The lounge, which has been open in Breckenridge for approximately 10 years, is equipped with several stations where customers receive oxygen through plastic tubes inserted in their nostrils. The tubes carry a supply of 90 to 95 percent oxygen, flavored to bring about joy, relaxation, clarity or energy if the customer chooses. The Hudsons say the process boosts blood oxygen levels, easing the symptoms of altitude sickness, jet lag or even a hangover.

Altitude sickness is caused by the body’s inability to absorb enough oxygen into the blood stream at higher elevations. The “Oxygen Therapy” treatments are said to infuse the body with excess oxygen which it then is able to use over the next 24 to 48 hours, relieving altitude sickness for a few days.

“We loved the idea,” Guy Hudson said.

So the couple took the plunge, bought the bar and sent in the immigration papers.

“We had a bit of a long, tedious, nail-biting wait until we got the visa,” Guy Hudson said.

When the visa approval came through in April, Guy Hudson left his job and moved to Breckenridge. Sally joined him a few months later. Guy Hudson spent the summer working at the O2 Lounge, learning the ropes of the business from the previous owners. Then in October, the new Breckenridge residents shut the oxygen bar down to completely remodel their new business. Over the next few weeks, the dark blue walls were repainted white, shelves were added and the interior was redesigned to make the space feel bigger.

On Thursday, the Hudsons marked the reopening of the O2 Lounge with a ribbon cutting and a champagne toast, introducing a new menu and refreshed logo.
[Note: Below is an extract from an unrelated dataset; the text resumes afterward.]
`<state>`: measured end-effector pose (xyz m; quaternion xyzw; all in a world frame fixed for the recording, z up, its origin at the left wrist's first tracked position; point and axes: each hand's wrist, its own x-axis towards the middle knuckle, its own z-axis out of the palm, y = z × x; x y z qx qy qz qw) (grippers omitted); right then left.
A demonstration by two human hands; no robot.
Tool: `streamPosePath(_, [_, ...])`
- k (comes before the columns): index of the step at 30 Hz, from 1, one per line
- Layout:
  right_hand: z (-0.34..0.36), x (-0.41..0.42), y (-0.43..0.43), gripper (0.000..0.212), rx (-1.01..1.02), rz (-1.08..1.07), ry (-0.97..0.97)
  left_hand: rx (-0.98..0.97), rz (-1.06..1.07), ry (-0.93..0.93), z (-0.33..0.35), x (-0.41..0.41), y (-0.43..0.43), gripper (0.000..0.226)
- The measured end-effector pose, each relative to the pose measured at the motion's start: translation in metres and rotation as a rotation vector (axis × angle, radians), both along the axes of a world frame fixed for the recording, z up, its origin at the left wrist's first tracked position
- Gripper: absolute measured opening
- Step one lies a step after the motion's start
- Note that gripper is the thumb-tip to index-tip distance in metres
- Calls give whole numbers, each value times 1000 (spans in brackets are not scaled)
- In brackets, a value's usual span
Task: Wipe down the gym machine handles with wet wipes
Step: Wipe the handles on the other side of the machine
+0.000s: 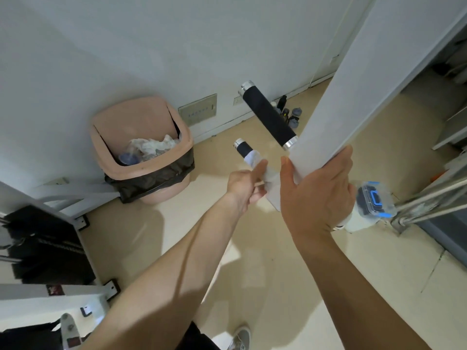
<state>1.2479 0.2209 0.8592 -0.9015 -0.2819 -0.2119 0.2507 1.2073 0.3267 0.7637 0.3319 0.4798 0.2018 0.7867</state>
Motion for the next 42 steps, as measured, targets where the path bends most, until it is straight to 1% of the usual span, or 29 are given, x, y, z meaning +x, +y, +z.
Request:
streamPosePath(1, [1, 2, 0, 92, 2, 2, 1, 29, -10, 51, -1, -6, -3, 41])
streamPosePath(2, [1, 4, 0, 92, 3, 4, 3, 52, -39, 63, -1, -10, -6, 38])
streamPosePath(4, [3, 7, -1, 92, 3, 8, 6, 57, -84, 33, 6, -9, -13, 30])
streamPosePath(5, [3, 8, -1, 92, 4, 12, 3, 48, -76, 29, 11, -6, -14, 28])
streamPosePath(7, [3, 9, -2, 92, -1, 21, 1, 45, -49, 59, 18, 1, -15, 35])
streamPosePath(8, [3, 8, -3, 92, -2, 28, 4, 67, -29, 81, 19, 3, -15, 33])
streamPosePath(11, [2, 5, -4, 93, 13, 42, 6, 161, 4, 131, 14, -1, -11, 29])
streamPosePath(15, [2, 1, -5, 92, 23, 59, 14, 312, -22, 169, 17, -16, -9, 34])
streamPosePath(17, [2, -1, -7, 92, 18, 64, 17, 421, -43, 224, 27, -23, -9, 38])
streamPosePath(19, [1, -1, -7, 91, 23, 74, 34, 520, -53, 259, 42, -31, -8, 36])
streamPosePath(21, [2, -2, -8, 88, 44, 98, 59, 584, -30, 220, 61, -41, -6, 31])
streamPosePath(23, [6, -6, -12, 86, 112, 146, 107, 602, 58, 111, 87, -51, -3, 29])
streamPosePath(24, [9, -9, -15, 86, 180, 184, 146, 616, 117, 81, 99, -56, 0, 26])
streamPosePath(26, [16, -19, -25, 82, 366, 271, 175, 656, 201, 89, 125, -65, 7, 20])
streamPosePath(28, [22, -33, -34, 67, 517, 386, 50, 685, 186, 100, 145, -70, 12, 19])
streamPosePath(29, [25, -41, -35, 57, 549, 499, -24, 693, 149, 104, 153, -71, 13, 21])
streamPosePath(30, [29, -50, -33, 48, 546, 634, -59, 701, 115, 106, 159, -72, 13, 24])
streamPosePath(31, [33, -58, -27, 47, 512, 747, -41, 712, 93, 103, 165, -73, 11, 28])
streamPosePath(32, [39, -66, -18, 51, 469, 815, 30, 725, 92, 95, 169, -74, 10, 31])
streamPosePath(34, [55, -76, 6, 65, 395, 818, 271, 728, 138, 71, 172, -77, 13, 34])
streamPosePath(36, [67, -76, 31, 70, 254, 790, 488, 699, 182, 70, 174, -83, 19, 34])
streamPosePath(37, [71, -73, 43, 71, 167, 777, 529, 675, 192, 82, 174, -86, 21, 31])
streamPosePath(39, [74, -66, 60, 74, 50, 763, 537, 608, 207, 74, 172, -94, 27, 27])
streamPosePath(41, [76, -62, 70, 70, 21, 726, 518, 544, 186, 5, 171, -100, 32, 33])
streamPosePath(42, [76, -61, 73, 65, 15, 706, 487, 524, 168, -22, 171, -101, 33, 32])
“What we wanted to do was get our feet under the table, as it were,” Guy Hudson said. “Make some changes and then make a big splash for the start of the winter season.”

The couple says the oxygen therapy could save their customers’ vacations and help boost the town economy.

Sally Hudson said a customer came in recently with altitude sickness so bad she was ready to end her vacation early, but after spending a half an hour on the oxygen she felt well enough to finish out her stay.

“In a way (the O2 Lounge) is helping everyone,” Guy Hudson said. “Because if people are feeling bad they stay in the hotel, don’t spend money and also they’ve got a poor memory of Breckenridge. Whereas, if they can come in and keep themselves feeling well, they have a great time, they spend the money, they come back next year.”

The Hudsons said their new lives as business owners are turning out to be everything they hoped. As their own employers they are able to balance their work with time to play and travel. Both are avid skiers, mountain bikers and Guy Hudson recently joined a local rugby team.

“While it does sound like a major change,” Sally Hudson said. “I think that if you asked a lot of people, if they’re absolutely honest, (they) would love to do what we’ve done. Just to do something different.”

On the far side of the kind of drastic lifestyle change many people could only dream about, the Hudsons say they have no regrets.

“There hasn’t been any hesitation or doubt or moment of what the hell have we done,” Guy Hudson said.